Troisième étape : privatiser l’assurance maladie afin de priver d’accès aux soins une part croissante de la population, le poids des dépenses de santé étant alors supportés par les malades eux-mêmes qui deviennent trop pauvres pour se soigner. Les dépenses de l’État pour la couverture maladie ont diminué de moitié entre 2010, celui des investissements publics pour l’achat de médicaments dans les mêmes proportions alors que les besoins ne cessent d’augmenter, paupérisation et maladie allant souvent de pair. Près de 30 % des Grecs vivent désormais sans couverture sociale. La pauvreté endémique combinée à la privatisation de la santé a des effets catastrophiques en termes d’accès aux soins, notamment pour les milliers d’enfants de parents non assurés qui ne peuvent même plus être vaccinés et se retrouvent de ce fait exclus de l’école. C’est le système de soins de santé primaires qui se voit aujourd’hui menacé de liquidation pure et simple avec la fermeture de la totalité des centres de santé. De plus en plus de malades meurent, faute de soins, en particulier ceux atteints d’un cancer qui sont livrés à eux-mêmes et ne reçoivent de traitement qu’en phase avancée. Le ministre de la Santé Grec a bien résumé le principe de sa politique : ceux qui ne s’adaptent pas, meurent.

L’expérience grecque est destinée à être généralisée à l’échelle de l’Europe entière grâce à la crise de la dette, providentielle pour les élites, qui paralyse la capacité de résistance des populations à la libéralisation totale des services publics.
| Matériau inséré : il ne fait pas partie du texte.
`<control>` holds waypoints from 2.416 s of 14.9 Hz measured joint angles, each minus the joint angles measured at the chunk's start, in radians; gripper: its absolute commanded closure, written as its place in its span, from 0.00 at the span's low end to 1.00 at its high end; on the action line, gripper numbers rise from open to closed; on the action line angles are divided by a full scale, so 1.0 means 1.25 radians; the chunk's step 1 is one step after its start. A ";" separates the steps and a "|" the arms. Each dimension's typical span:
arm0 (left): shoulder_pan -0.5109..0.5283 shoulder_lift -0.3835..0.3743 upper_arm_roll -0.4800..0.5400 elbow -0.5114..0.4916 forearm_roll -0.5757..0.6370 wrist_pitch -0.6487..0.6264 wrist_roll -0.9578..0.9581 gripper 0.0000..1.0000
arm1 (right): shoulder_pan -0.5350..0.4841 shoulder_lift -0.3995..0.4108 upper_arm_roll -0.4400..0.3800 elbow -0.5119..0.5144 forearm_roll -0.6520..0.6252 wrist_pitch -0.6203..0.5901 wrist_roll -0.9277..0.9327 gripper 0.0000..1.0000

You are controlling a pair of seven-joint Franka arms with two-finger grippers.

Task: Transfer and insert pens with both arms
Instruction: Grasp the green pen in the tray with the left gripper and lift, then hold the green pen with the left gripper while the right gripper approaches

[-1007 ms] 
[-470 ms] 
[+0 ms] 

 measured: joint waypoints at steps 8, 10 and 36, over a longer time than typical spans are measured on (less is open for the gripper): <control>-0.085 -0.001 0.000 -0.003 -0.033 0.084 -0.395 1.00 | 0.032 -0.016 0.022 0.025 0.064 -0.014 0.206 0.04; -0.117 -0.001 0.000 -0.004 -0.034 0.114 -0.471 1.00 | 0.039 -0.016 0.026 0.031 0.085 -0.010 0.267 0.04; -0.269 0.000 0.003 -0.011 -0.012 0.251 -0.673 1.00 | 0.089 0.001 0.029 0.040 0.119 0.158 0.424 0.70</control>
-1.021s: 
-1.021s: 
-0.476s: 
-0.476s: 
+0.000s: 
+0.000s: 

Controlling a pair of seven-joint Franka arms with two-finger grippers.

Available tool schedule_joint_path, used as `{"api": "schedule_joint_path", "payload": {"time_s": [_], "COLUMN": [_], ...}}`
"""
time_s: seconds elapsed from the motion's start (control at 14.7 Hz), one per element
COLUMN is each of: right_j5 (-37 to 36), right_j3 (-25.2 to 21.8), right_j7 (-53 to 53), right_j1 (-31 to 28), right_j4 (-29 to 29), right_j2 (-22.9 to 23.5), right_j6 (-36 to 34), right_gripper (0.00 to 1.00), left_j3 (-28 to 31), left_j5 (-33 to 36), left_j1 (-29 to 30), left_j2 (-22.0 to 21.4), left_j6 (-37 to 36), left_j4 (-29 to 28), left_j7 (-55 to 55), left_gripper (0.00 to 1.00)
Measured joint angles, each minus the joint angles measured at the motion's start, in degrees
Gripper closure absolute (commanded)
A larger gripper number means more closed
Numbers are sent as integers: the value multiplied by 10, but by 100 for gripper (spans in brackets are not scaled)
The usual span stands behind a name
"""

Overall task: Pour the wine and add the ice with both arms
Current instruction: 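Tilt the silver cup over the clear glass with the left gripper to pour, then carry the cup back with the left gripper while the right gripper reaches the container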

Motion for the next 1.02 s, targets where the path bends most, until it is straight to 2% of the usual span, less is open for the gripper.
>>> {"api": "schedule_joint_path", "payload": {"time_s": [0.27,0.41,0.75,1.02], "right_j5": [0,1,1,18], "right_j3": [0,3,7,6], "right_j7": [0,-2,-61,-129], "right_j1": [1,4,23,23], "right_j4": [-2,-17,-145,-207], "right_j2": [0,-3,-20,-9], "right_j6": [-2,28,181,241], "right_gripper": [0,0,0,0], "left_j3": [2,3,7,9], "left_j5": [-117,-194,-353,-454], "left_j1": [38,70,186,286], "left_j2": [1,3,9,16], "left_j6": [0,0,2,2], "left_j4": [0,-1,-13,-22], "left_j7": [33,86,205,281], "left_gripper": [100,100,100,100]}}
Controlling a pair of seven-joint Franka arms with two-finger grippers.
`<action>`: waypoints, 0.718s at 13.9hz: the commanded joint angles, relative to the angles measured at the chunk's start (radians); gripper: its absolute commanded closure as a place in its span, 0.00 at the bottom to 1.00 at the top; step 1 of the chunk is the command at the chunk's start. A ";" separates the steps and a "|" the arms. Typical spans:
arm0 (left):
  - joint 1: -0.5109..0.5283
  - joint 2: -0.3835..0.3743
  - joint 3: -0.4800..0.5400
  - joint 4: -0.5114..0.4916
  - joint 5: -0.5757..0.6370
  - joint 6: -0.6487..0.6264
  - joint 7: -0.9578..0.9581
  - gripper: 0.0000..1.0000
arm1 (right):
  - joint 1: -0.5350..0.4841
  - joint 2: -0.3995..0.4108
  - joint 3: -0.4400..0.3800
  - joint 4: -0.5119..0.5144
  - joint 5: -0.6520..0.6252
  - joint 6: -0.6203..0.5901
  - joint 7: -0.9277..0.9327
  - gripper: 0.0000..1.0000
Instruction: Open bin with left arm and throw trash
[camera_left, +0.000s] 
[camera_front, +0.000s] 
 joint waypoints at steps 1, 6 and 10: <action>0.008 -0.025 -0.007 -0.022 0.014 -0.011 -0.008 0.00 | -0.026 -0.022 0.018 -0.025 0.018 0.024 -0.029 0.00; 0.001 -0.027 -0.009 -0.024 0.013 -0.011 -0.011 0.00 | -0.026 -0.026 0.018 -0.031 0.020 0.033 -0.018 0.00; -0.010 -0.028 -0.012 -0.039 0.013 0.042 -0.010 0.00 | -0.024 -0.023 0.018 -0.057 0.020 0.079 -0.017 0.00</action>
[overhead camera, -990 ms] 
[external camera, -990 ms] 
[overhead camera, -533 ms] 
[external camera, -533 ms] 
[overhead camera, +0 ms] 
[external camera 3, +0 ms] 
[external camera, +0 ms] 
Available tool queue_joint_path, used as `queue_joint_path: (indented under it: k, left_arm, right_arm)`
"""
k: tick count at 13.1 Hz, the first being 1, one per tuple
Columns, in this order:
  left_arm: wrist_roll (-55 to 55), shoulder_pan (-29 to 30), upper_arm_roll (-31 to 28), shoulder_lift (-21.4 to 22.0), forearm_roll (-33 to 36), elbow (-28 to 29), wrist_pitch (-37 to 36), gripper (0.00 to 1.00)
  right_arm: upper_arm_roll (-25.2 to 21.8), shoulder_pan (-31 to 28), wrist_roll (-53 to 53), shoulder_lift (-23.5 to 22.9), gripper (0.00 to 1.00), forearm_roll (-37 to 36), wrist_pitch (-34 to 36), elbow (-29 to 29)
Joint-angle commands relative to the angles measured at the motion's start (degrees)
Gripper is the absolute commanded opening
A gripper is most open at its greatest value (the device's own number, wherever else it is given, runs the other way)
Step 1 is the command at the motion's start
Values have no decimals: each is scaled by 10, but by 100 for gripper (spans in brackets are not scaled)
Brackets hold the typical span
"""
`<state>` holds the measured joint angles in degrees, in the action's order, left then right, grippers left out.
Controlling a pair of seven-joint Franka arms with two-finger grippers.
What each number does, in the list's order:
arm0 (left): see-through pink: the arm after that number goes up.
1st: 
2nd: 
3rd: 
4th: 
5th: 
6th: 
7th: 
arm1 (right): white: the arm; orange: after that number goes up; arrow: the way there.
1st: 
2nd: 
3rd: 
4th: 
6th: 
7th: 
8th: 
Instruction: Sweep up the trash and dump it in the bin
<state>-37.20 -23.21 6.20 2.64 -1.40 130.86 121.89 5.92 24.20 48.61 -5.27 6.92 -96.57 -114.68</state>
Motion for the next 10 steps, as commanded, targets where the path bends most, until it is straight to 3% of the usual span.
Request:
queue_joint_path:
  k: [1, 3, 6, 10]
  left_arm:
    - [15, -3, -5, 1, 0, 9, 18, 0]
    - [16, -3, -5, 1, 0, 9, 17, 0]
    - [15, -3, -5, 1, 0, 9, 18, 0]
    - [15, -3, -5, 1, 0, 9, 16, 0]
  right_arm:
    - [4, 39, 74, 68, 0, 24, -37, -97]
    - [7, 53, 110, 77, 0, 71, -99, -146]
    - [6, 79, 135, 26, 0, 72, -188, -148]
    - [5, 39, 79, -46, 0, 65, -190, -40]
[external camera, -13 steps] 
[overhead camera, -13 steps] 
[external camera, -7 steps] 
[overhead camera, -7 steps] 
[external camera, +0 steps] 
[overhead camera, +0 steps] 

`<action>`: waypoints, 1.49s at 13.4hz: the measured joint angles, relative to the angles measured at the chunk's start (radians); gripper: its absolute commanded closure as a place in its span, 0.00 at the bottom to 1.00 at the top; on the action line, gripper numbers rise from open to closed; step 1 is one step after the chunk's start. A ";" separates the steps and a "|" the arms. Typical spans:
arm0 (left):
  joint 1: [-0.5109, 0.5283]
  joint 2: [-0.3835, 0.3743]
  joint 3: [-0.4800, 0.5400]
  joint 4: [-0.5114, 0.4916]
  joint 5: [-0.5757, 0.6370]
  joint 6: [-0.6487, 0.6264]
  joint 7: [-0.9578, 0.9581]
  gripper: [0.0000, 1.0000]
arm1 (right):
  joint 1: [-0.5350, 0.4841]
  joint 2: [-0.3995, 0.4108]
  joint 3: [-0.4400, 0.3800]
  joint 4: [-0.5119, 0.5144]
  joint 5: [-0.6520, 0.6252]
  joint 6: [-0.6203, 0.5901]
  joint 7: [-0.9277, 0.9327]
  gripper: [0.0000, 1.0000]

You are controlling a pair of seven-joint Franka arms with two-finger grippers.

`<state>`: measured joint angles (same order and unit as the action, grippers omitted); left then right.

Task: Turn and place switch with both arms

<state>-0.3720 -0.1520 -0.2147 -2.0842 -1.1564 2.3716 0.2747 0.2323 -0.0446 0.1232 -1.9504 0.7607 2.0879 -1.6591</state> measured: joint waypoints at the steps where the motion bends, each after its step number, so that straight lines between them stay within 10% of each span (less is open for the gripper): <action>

Cela fait au moins 20 ans que l’oligarchie attendait ce moment :

La fenêtre d’opportunité durant laquelle un ordre mondial pacifique et indépendant peut être construit, ne sera pas ouverte très longtemps. Nous sommes à l’orée d’une transformation globale. Tout ce dont nous avons besoin est une crise majeure appropriée et les nations accepteront le Nouvel Ordre Mondial.

(David Rockfeller, 23 septembre 1994).

Nous y sommes. Et quand l’Europe se sera effondrée économiquement sous l’effet de cette « stratégie du choc« , les victimes de ces purges préventives seront autant de révoltés en moins que l’oligarchie devra écraser pour maintenir sa domination. La Russie post-soviétique est un bon exemple de ce genre de bouleversement : un des effets de la « thérapie de choc » de Boris Elstine a été de faire baisser l’espérance de vie des russes passée de 69,5 ans en 1988 à 64,5 ans en 1994 de même que la fécondité (de 2,1 à 1,4 enfants par femme), provoquant une hémorragie continue de la population, qui a perdu 5 millions d’habitants entre 1988 et 2008. En Grèce, près de 120.000 personnes sont décédées en 2012, un record depuis la fin de la Seconde Guerre mondiale. Si une réduction de 80 % ou même 50 % de la population à l’échelle du monde peut paraître excessive, et en l’état invérifiable, une chose est sûre : le nombre de personnes sacrifiées sur l’autel de l’austérité ne cessera de croître au cours des prochaines années.